Example: Imagine a distributed system that initially consists of a few core services, such as an authentication service, a data storage service, and a few business logic services. As the system gains popularity and more users join, the demand for new features and functionalities increases. To meet these demands, new services are introduced, and existing services are updated or extended.

Initially, the system may work efficiently, with services communicating smoothly and processing data quickly. However, as the number of services and their interdependencies increase, the complexity of the system grows exponentially. This complexity can lead to various challenges, such as:

Network congestion: With more services communicating with each other, the network traffic increases, potentially causing bottlenecks and delays in message delivery.
Resource contention: As the number of services and users grows, the demand for computing resources (CPU, memory, storage) increases, potentially leading to resource contention and performance degradation.
Data inconsistency: With more services accessing and modifying shared data, ensuring data consistency across the distributed system becomes increasingly challenging, potentially leading to data integrity issues.
Service discovery and load balancing: As the number of services grows, managing service discovery and load balancing across multiple instances of each service becomes more complex, potentially leading to uneven load distribution and inefficient resource utilization.
Operational complexity: With a larger number of services and interdependencies, monitoring, debugging, and maintaining the overall system becomes increasingly complex, potentially leading to longer resolution times for issues and increased operational costs.

In this scenario, the “Limits to Growth” archetype manifests as the system reaches a point where further growth and scaling become increasingly difficult due to the compounding effects of complexity, resource constraints, and operational challenges. The system may experience performance degradation, increased latency, and even outages if the growth is not managed effectively.

Shifting the Burden

The “Shifting the Burden” archetype is a common pattern observed in complex systems where a quick-fix solution is implemented to address a problem, but this solution ends up becoming a dependency, masking the underlying issue and potentially making the system more vulnerable in the long run.

Example: A system containing multiple micro-services handles various functionalities. One of the services, the “Order Processing Service,” is experiencing performance issues due to a high volume of requests. Initially, the team decides to implement a caching mechanism as a temporary solution to reduce the load on the service.

While the caching solution helps alleviate the performance problems in the short term, it also introduces new complexities and dependencies. The system now relies heavily on the caching mechanism, which becomes a critical component. If the caching mechanism fails or becomes inconsistent, it can lead to data inconsistencies and potential issues in the overall system.

The underlying root cause of the performance issue, such as inefficient database queries, sub-optimal coding practices, or architectural limitations, remains unaddressed. The team becomes complacent with the caching solution and neglects to investigate and address the fundamental problem.

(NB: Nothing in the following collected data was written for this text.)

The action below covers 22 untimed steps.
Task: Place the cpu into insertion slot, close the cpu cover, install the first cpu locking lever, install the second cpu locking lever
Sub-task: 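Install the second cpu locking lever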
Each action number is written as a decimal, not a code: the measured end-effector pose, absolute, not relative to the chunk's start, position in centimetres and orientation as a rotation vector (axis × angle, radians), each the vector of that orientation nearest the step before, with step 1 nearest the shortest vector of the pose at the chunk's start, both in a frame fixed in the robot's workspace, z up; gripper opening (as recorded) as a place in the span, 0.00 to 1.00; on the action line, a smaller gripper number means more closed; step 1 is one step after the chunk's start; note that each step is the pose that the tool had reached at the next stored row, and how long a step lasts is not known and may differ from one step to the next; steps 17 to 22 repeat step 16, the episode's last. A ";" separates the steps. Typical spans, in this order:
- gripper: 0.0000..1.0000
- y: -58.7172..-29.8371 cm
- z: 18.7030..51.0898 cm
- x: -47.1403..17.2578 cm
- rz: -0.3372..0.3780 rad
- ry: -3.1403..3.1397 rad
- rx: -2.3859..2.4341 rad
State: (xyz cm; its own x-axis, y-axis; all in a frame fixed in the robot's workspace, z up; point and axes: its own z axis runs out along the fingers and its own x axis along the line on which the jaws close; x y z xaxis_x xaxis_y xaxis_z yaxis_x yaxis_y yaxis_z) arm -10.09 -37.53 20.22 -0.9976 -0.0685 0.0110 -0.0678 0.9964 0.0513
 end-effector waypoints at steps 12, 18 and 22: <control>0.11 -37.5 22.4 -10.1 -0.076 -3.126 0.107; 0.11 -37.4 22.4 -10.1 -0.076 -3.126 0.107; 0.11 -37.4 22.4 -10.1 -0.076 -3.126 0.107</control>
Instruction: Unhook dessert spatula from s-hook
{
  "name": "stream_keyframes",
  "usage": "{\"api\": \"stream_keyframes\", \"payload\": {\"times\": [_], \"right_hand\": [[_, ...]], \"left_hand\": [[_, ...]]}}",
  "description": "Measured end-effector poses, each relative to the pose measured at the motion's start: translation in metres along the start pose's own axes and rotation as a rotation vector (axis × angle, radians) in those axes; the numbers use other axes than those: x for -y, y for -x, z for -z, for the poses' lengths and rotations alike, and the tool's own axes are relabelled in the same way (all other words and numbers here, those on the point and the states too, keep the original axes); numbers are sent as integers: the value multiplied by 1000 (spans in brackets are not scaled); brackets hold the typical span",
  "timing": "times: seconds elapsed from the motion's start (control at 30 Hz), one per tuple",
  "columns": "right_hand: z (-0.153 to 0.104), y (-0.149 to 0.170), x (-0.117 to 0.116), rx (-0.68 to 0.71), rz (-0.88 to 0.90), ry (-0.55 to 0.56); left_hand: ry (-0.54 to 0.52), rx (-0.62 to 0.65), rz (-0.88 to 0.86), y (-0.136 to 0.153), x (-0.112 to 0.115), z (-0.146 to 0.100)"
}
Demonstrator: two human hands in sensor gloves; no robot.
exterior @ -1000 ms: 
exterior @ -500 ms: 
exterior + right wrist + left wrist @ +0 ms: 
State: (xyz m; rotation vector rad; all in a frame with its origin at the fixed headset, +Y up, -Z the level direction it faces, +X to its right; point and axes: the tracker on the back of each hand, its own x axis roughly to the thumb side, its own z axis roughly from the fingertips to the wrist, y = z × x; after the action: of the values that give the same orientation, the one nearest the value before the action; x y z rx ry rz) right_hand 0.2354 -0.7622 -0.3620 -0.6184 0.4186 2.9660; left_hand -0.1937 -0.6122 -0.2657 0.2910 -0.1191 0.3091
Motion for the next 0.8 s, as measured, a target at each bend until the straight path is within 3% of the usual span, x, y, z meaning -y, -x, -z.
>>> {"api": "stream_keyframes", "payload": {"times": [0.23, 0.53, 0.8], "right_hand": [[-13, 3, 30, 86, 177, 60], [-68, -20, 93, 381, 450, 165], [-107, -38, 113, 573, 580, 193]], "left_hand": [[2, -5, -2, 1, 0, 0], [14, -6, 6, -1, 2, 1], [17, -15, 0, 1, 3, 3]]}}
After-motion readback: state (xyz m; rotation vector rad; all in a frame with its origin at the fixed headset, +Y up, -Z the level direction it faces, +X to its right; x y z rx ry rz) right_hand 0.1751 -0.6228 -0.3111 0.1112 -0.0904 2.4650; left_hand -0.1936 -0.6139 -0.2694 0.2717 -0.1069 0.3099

Over time, the caching mechanism becomes deeply ingrained in the system, making it increasingly difficult to remove or replace without causing significant disruptions. The system’s complexity grows, and the team finds itself in a situation where they are constantly maintaining and fine-tuning the caching solution, diverting resources away from addressing the root cause of the performance problem.

To break free from the Shifting the Burden archetype in this scenario, the team would need to take a step back and critically analyze the root cause of the performance issue. They might need to refactor the code, optimize database queries, or even rethink the overall architecture of the Order Processing Service. By addressing the underlying problem, the team can potentially eliminate the need for the caching solution or at least reduce its criticality, making the system more resilient and easier to maintain in the long run.

The Shifting the Burden archetype serves as a reminder that while quick-fix solutions can provide temporary relief, they should not become a long-term dependency. It’s essential to address the root causes of problems to build robust and sustainable systems.

Eroding Goals

The “Eroding Goals” archetype can manifest when the overall goals or objectives of the system gradually become compromised or diluted due to various factors over time. This can lead to a misalignment between the intended purpose of the system and the actual functionality or behavior it exhibits.

Example: a company develops a distributed e-commerce platform built on a service-oriented architecture. The initial goal was to create a highly scalable, reliable, and efficient system that provides seamless shopping experiences for customers and streamlines order fulfillment processes for merchants.

At the outset, the system was designed with a clear separation of concerns, modular services, and well-defined interfaces. However, over time, as new features were added, deadlines were tightened, and development teams changed, certain compromises were made to meet short-term objectives.

Initially, some services were coupled tightly to expedite development, and cross-cutting concerns like logging and error handling were not consistently implemented across all services. These small deviations from the initial design principles gradually accumulated, leading to an erosion of the system’s goals.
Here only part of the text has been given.